## TASK PROMPT:
Repeat the records word for word, excluding any picture.

## Collected data entries:
☆ ☆ ☆
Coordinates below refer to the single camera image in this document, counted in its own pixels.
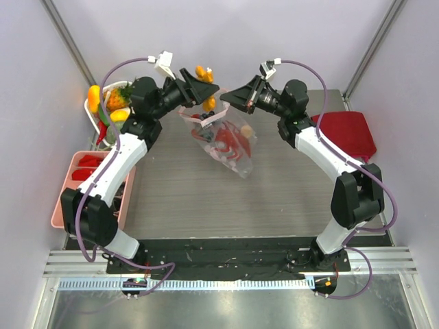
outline pineapple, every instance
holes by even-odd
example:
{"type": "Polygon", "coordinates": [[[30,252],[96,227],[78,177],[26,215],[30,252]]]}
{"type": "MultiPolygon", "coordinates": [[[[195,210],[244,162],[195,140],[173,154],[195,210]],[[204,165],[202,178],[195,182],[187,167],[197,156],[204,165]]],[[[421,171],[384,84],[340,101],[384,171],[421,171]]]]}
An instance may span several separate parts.
{"type": "MultiPolygon", "coordinates": [[[[104,100],[107,97],[107,93],[108,91],[104,93],[104,100]]],[[[108,111],[113,112],[120,108],[126,108],[128,105],[130,105],[131,93],[132,87],[128,83],[126,86],[113,89],[107,102],[108,111]]]]}

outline pink tray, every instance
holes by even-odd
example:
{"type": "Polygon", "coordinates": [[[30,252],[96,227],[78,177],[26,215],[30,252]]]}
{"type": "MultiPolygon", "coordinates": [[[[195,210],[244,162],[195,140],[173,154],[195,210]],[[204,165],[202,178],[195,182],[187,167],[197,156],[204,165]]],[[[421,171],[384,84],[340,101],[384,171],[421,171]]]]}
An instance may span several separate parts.
{"type": "MultiPolygon", "coordinates": [[[[87,167],[79,167],[78,163],[80,159],[85,155],[90,156],[99,156],[105,158],[108,154],[108,151],[79,151],[75,153],[70,162],[69,170],[67,171],[66,178],[64,180],[64,184],[62,185],[62,189],[60,192],[60,196],[58,197],[58,201],[56,202],[54,213],[52,214],[52,218],[50,223],[55,228],[64,229],[64,221],[62,218],[62,210],[61,210],[61,194],[66,188],[77,189],[79,185],[81,185],[82,181],[72,180],[71,174],[79,168],[87,168],[87,167]]],[[[119,228],[122,230],[125,227],[126,215],[128,212],[128,205],[130,204],[131,191],[132,191],[132,183],[134,182],[134,174],[136,173],[136,168],[131,169],[130,173],[127,174],[124,182],[125,189],[123,190],[121,209],[119,211],[119,216],[117,217],[117,223],[119,224],[119,228]]]]}

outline gray table surface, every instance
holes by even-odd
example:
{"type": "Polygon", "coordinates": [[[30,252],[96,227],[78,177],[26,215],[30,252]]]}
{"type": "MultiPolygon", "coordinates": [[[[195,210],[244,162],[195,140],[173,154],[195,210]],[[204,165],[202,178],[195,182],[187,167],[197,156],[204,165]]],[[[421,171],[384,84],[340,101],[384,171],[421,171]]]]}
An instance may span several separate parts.
{"type": "MultiPolygon", "coordinates": [[[[322,91],[310,90],[308,114],[320,113],[322,91]]],[[[344,111],[330,90],[328,111],[344,111]]],[[[137,165],[125,231],[137,239],[225,236],[315,236],[331,218],[330,179],[278,135],[262,110],[240,115],[255,130],[253,171],[246,179],[208,156],[176,112],[137,165]]],[[[379,219],[370,227],[381,225],[379,219]]]]}

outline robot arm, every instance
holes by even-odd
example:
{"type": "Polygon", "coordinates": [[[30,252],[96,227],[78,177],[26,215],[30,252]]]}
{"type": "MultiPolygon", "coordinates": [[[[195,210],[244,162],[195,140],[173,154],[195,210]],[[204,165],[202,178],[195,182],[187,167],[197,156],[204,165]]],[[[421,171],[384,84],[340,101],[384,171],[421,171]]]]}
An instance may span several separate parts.
{"type": "Polygon", "coordinates": [[[117,189],[133,166],[156,142],[162,129],[159,119],[178,106],[201,104],[220,89],[215,84],[197,80],[186,69],[180,70],[183,80],[175,78],[167,70],[169,63],[162,63],[158,68],[167,76],[162,88],[157,87],[150,77],[141,77],[132,84],[131,104],[134,112],[121,129],[120,148],[113,147],[93,175],[77,190],[66,188],[61,195],[64,229],[69,234],[77,235],[75,216],[80,200],[88,191],[80,213],[83,239],[137,264],[144,264],[144,248],[118,228],[117,218],[111,209],[117,189]]]}
{"type": "MultiPolygon", "coordinates": [[[[248,84],[220,96],[238,110],[252,114],[255,108],[280,117],[278,132],[293,148],[310,157],[334,182],[331,202],[332,218],[328,226],[310,246],[310,262],[316,269],[332,267],[344,247],[344,241],[353,230],[365,225],[384,210],[383,190],[369,177],[340,160],[325,147],[316,134],[315,123],[307,116],[307,86],[299,80],[290,80],[281,93],[269,83],[276,72],[274,65],[280,59],[262,63],[260,71],[248,84]]],[[[363,165],[331,146],[349,162],[363,167],[381,180],[381,170],[375,164],[363,165]]]]}

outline plastic bag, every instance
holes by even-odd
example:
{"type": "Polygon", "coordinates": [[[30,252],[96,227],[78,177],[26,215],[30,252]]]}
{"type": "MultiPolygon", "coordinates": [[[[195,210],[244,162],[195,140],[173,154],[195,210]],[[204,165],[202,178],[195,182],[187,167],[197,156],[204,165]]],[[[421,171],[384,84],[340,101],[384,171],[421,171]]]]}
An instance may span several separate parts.
{"type": "Polygon", "coordinates": [[[208,155],[246,178],[253,169],[252,148],[257,138],[236,110],[220,100],[221,93],[215,94],[216,104],[211,112],[205,112],[202,106],[194,106],[181,108],[178,114],[208,155]]]}

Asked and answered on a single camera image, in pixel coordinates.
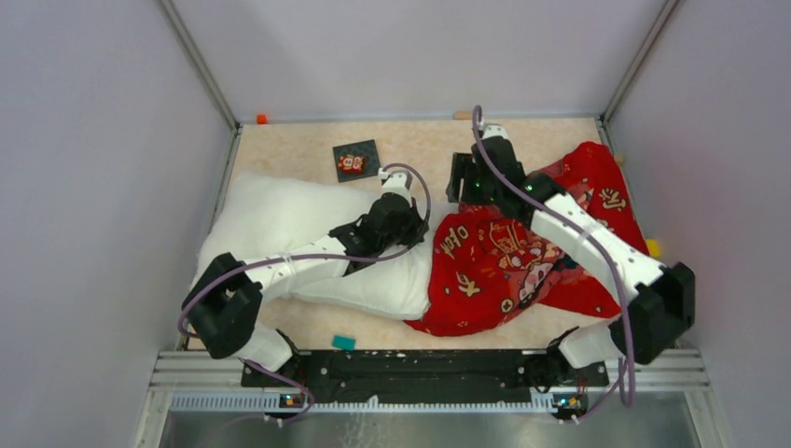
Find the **small toy figure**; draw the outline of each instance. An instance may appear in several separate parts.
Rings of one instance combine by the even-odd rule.
[[[344,156],[340,156],[338,167],[346,174],[358,175],[363,172],[365,163],[366,158],[363,156],[353,156],[352,154],[346,154]]]

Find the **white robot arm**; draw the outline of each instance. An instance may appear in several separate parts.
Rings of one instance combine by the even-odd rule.
[[[275,329],[257,321],[261,304],[327,278],[355,273],[393,259],[423,240],[429,216],[420,217],[409,193],[409,172],[380,170],[383,194],[370,211],[338,226],[309,245],[263,260],[216,257],[182,305],[179,327],[188,320],[213,358],[238,357],[279,370],[294,347]],[[405,249],[387,257],[392,245]]]

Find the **yellow block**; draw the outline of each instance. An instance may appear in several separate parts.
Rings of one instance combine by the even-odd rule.
[[[659,251],[657,240],[645,240],[645,245],[648,246],[648,255],[654,259],[661,257],[662,253]]]

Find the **wooden block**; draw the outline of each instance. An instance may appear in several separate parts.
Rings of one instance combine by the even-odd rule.
[[[657,240],[647,239],[645,240],[645,245],[648,246],[648,255],[650,255],[652,259],[661,257],[662,253],[659,251],[659,243],[657,243]]]
[[[460,110],[460,111],[458,111],[458,112],[453,114],[453,119],[471,120],[472,119],[472,112],[466,112],[466,111]]]

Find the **teal block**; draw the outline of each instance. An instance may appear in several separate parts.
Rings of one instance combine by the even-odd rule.
[[[346,350],[347,352],[351,352],[354,350],[354,345],[356,341],[352,338],[347,338],[345,336],[335,335],[332,338],[332,346],[335,348],[339,348],[340,350]]]
☆ ☆ ☆
## SOLUTION TO THIS TASK:
Coordinates below refer to the single camera image in this document, counted in its own pixels.
outline pineapple, every instance
holes by even-odd
example:
{"type": "Polygon", "coordinates": [[[30,252],[96,227],[78,177],[26,215],[30,252]]]}
{"type": "MultiPolygon", "coordinates": [[[[195,210],[244,162],[195,140],[173,154],[195,210]],[[204,165],[202,178],[195,182],[187,167],[197,156],[204,165]]],[[[421,171],[384,84],[340,101],[384,171],[421,171]]]]}
An instance may span several separate parts.
{"type": "MultiPolygon", "coordinates": [[[[104,100],[107,97],[107,93],[108,91],[104,93],[104,100]]],[[[108,111],[113,112],[120,108],[126,108],[128,105],[130,105],[131,93],[132,87],[128,83],[126,86],[113,89],[107,102],[108,111]]]]}

outline pink tray, every instance
holes by even-odd
example:
{"type": "Polygon", "coordinates": [[[30,252],[96,227],[78,177],[26,215],[30,252]]]}
{"type": "MultiPolygon", "coordinates": [[[[195,210],[244,162],[195,140],[173,154],[195,210]],[[204,165],[202,178],[195,182],[187,167],[197,156],[204,165]]],[[[421,171],[384,84],[340,101],[384,171],[421,171]]]]}
An instance may span several separate parts.
{"type": "MultiPolygon", "coordinates": [[[[87,167],[79,167],[78,163],[80,159],[85,155],[90,156],[99,156],[105,158],[108,154],[108,151],[79,151],[75,153],[70,162],[69,170],[67,171],[66,178],[64,180],[64,184],[62,185],[62,189],[60,192],[60,196],[58,197],[58,201],[56,202],[54,213],[52,214],[52,218],[50,223],[55,228],[64,229],[64,221],[62,218],[62,210],[61,210],[61,194],[66,188],[77,189],[79,185],[81,185],[82,181],[72,180],[71,174],[79,168],[87,168],[87,167]]],[[[119,228],[122,230],[125,227],[126,215],[128,212],[128,205],[130,204],[131,191],[132,191],[132,183],[134,182],[134,174],[136,173],[136,168],[131,169],[130,173],[127,174],[124,182],[125,189],[123,190],[121,209],[119,211],[119,216],[117,217],[117,223],[119,224],[119,228]]]]}

outline gray table surface, every instance
holes by even-odd
example:
{"type": "Polygon", "coordinates": [[[30,252],[96,227],[78,177],[26,215],[30,252]]]}
{"type": "MultiPolygon", "coordinates": [[[[195,210],[244,162],[195,140],[173,154],[195,210]],[[204,165],[202,178],[195,182],[187,167],[197,156],[204,165]]],[[[421,171],[384,84],[340,101],[384,171],[421,171]]]]}
An instance may span several separate parts.
{"type": "MultiPolygon", "coordinates": [[[[322,91],[310,90],[308,114],[320,113],[322,91]]],[[[344,111],[330,90],[328,111],[344,111]]],[[[137,165],[125,231],[137,239],[225,236],[315,236],[331,218],[330,179],[278,135],[262,110],[240,115],[255,130],[253,171],[246,179],[208,156],[176,112],[137,165]]],[[[379,219],[370,227],[381,225],[379,219]]]]}

outline robot arm, every instance
holes by even-odd
example:
{"type": "Polygon", "coordinates": [[[30,252],[96,227],[78,177],[26,215],[30,252]]]}
{"type": "MultiPolygon", "coordinates": [[[[195,210],[244,162],[195,140],[173,154],[195,210]],[[204,165],[202,178],[195,182],[187,167],[197,156],[204,165]]],[[[421,171],[384,84],[340,101],[384,171],[421,171]]]]}
An instance may span several separate parts.
{"type": "Polygon", "coordinates": [[[117,189],[133,166],[156,142],[162,129],[159,119],[178,106],[201,104],[220,89],[215,84],[197,80],[186,69],[180,70],[183,80],[175,78],[167,70],[169,63],[162,63],[158,68],[167,76],[162,88],[157,87],[150,77],[141,77],[132,84],[131,104],[134,112],[121,129],[120,148],[113,147],[93,175],[77,190],[66,188],[61,195],[64,229],[69,234],[77,235],[75,216],[80,200],[88,191],[80,213],[83,239],[137,264],[144,264],[144,248],[118,228],[117,218],[111,209],[117,189]]]}
{"type": "MultiPolygon", "coordinates": [[[[248,84],[220,96],[238,110],[252,114],[255,108],[280,117],[278,132],[293,148],[310,157],[334,182],[331,202],[332,218],[328,226],[310,246],[310,262],[316,269],[332,267],[344,247],[344,241],[353,230],[365,225],[384,210],[383,190],[369,177],[340,160],[325,147],[316,134],[315,123],[307,116],[307,86],[299,80],[290,80],[281,93],[269,83],[276,72],[274,65],[280,59],[262,63],[260,71],[248,84]]],[[[363,165],[331,146],[349,162],[363,167],[381,180],[381,170],[375,164],[363,165]]]]}

outline plastic bag, every instance
holes by even-odd
example:
{"type": "Polygon", "coordinates": [[[30,252],[96,227],[78,177],[26,215],[30,252]]]}
{"type": "MultiPolygon", "coordinates": [[[[195,210],[244,162],[195,140],[173,154],[195,210]],[[204,165],[202,178],[195,182],[187,167],[197,156],[204,165]]],[[[421,171],[384,84],[340,101],[384,171],[421,171]]]]}
An instance may span several separate parts.
{"type": "Polygon", "coordinates": [[[208,155],[246,178],[253,169],[252,148],[257,138],[236,110],[220,100],[221,93],[215,94],[216,104],[211,112],[205,112],[202,106],[194,106],[181,108],[178,114],[208,155]]]}

Asked and answered on a single camera image, in pixel coordinates.
Find the **small toy figure**; draw the outline of each instance. An instance may appear in several separate parts.
Rings of one instance combine by the even-odd rule.
[[[344,156],[340,156],[338,167],[346,174],[358,175],[363,172],[365,163],[366,158],[363,156],[353,156],[352,154],[346,154]]]

Find the **white robot arm**; draw the outline of each instance. An instance may appear in several separate parts.
Rings of one instance combine by the even-odd rule.
[[[275,329],[257,321],[261,304],[327,278],[355,273],[393,259],[423,240],[429,216],[420,217],[409,193],[409,172],[380,170],[383,194],[370,211],[338,226],[309,245],[263,260],[216,257],[182,305],[179,327],[188,320],[213,358],[238,357],[279,370],[294,347]],[[405,249],[387,257],[392,245]]]

Find the **yellow block**; draw the outline of each instance. An instance may appear in several separate parts.
Rings of one instance combine by the even-odd rule.
[[[659,251],[657,240],[645,240],[645,245],[648,246],[648,255],[654,259],[661,257],[662,253]]]

Find the **wooden block**; draw the outline of each instance. An instance may appear in several separate parts.
Rings of one instance combine by the even-odd rule.
[[[657,240],[647,239],[645,240],[645,245],[648,246],[648,255],[650,255],[652,259],[661,257],[662,253],[659,251],[659,243],[657,243]]]
[[[460,110],[460,111],[458,111],[458,112],[453,114],[453,119],[471,120],[472,119],[472,112],[466,112],[466,111]]]

Find the **teal block**; draw the outline of each instance. An instance may appear in several separate parts.
Rings of one instance combine by the even-odd rule.
[[[346,350],[347,352],[351,352],[354,350],[354,345],[356,341],[352,338],[347,338],[345,336],[335,335],[332,338],[332,346],[335,348],[339,348],[340,350]]]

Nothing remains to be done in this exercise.